[Work instruction]
Write out again, please, the records below from the first line to the line holding "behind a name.", inclusive, and nothing else.

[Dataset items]
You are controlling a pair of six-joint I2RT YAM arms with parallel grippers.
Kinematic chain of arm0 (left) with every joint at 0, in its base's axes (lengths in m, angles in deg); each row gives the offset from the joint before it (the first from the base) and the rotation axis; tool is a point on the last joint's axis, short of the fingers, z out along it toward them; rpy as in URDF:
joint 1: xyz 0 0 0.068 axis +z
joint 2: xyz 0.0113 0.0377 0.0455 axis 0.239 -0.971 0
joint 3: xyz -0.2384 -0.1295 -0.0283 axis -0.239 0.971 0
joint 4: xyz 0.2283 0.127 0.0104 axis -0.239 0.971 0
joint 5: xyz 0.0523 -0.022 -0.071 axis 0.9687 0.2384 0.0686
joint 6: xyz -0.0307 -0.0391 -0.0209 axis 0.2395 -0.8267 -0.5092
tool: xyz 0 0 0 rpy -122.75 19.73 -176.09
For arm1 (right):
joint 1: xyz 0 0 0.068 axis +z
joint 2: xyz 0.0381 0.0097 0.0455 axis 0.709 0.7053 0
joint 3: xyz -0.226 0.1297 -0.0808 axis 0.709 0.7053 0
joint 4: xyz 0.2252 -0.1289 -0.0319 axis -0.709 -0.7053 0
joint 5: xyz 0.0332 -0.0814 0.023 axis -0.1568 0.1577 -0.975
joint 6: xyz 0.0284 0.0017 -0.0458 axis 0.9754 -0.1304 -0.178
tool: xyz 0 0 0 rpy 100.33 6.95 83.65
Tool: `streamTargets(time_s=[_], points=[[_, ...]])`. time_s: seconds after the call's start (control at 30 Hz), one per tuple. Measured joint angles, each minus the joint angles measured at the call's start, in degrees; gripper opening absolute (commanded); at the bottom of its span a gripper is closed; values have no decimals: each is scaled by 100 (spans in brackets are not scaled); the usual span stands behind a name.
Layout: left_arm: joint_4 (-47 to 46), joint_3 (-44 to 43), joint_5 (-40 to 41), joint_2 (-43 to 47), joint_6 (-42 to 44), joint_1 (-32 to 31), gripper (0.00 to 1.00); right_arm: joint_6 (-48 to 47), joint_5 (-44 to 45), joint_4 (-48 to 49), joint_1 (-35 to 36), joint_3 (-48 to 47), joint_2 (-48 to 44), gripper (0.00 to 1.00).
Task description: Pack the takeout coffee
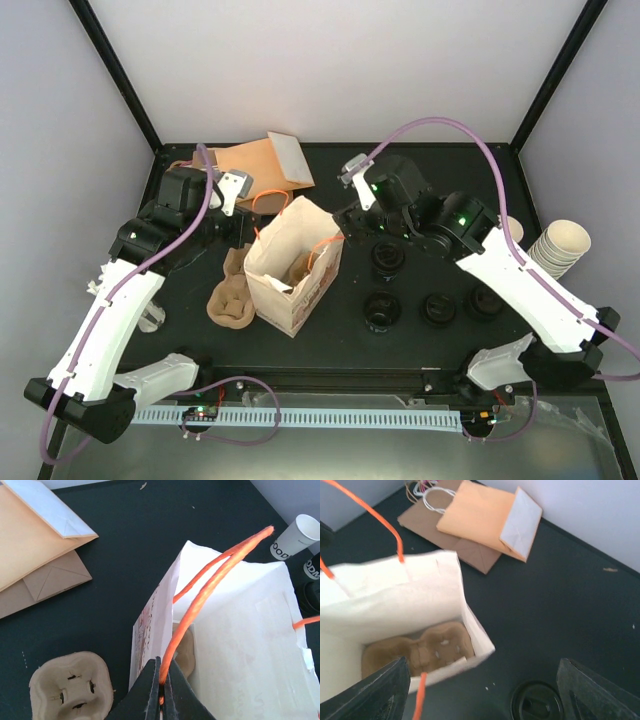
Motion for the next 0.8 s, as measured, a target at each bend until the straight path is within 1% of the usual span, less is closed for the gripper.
streamTargets(time_s=[0.13,0.3,0.6,0.8], points=[[-50,-37,-98,-44,164,2,1,61,11,101,-146,614,-304,82],[-153,-214,-273,-186,509,2,2,186,-55,214,-376,1147,-540,81],[-247,-256,-728,-157,1058,2,2,348,-319,501,-549,1764,-905,79],[-345,55,-955,72,1161,2,1,433,-516,601,-603,2133,-999,78]])
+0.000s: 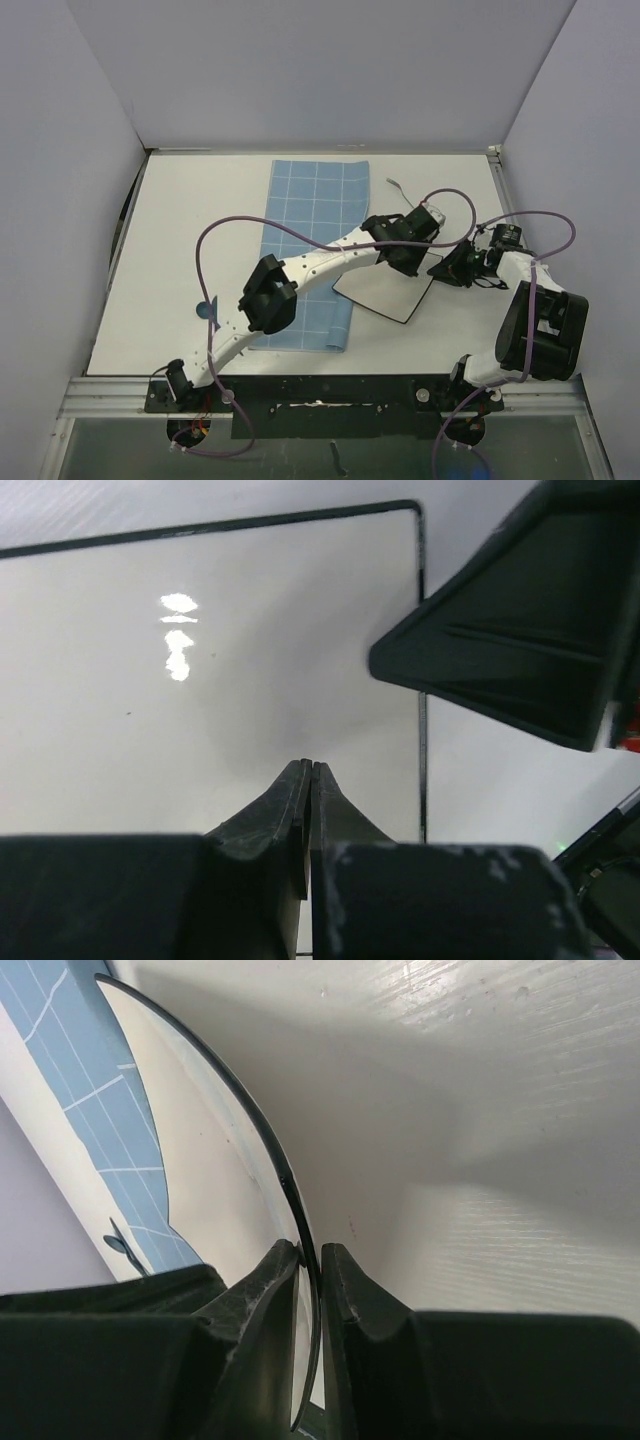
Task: Set the dinner table for one person
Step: Pick up the plate at the center of the board.
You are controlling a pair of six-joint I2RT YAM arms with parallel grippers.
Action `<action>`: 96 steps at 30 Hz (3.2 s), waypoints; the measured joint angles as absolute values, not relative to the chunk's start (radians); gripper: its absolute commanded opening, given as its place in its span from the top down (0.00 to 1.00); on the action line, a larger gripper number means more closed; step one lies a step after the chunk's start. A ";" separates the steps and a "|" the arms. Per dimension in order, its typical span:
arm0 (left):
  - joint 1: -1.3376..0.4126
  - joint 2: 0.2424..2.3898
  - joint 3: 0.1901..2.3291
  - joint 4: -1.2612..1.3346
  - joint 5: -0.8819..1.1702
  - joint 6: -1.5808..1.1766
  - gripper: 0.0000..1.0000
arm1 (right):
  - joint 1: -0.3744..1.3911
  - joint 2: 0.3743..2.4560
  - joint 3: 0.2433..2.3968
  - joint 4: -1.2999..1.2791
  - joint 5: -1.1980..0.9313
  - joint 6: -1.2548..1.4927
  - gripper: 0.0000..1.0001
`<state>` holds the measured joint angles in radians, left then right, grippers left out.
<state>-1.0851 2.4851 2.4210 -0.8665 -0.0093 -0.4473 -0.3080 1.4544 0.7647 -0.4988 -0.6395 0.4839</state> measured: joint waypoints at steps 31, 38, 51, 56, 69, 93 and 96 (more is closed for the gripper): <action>-1.192 1.927 1.598 -0.617 -0.212 -0.525 0.29 | -0.311 1.470 0.795 -0.511 -0.659 0.483 1.00; -1.359 1.908 1.499 -0.630 -0.390 -0.564 0.29 | -0.310 1.474 0.825 -0.528 -0.663 0.480 1.00; -1.515 2.500 2.359 -1.418 -0.986 -0.785 0.32 | -0.313 1.473 0.828 -0.537 -0.668 0.480 1.00; -1.501 2.487 2.282 -1.399 -1.014 -0.727 0.32 | -0.316 1.473 0.829 -0.539 -0.675 0.480 1.00; -1.471 2.394 2.014 -0.937 -0.958 -0.429 0.34 | -0.328 1.485 0.832 -0.538 -0.700 0.480 1.00; -1.440 2.273 1.689 -0.604 -1.085 -0.117 1.00 | -0.323 1.481 0.881 -0.567 -0.795 0.461 0.41; -1.423 2.269 1.689 -0.588 -1.076 -0.109 1.00 | -0.336 1.489 0.881 -0.567 -0.784 0.453 0.33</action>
<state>-1.4231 2.2688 1.6890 -0.5877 -1.0760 -0.1089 -0.3359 1.4887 0.8810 -0.5671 -0.7837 0.4526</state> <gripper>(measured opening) 0.066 0.605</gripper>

[Solution to this exercise]
You are controlling a pair of six-joint I2RT YAM arms with parallel grippers.
Kinematic chain of arm0 (left) with every joint at 0, in its base's axes (lengths in m, angles in deg); each row gives the offset from the joint before it (the first from the base) and the rotation axis; tool is a point on the last joint's axis, short of the fingers, z out along it toward them; rpy as in URDF:
joint 1: xyz 0 0 0.068 axis +z
joint 2: xyz 0.0113 0.0377 0.0455 axis 0.239 -0.971 0
joint 3: xyz -0.2384 -0.1295 -0.0283 axis -0.239 0.971 0
joint 4: xyz 0.2283 0.127 0.0104 axis -0.239 0.971 0
joint 5: xyz 0.0523 -0.022 -0.071 axis 0.9687 0.2384 0.0686
joint 6: xyz -0.0307 -0.0391 -0.0209 axis 0.2395 -0.8267 -0.5092
tool: xyz 0 0 0 rpy -122.75 19.73 -176.09
For arm1 (right):
joint 1: xyz 0 0 0.068 axis +z
joint 2: xyz 0.0381 0.0097 0.0455 axis 0.709 0.7053 0
joint 3: xyz -0.226 0.1297 -0.0808 axis 0.709 0.7053 0
joint 4: xyz 0.2252 -0.1289 -0.0319 axis -0.709 -0.7053 0
joint 5: xyz 0.0332 -0.0814 0.023 axis -0.1568 0.1577 -0.975
joint 6: xyz 0.0284 0.0017 -0.0458 axis 0.9754 -0.1304 -0.178
tool: xyz 0 0 0 rpy 100.33 6.95 83.65
Tool: `streamTargets(time_s=[_], points=[[_, ...]])`. time_s: seconds after the call's start (control at 30 Hz), one per tuple. Measured joint angles, each minus the joint angles measured at the call's start, in degrees; gripper opening absolute (commanded); at the bottom of its span a gripper is closed; values have no decimals: each is scaled by 100 (spans in brackets are not scaled); the usual span stands behind a name.

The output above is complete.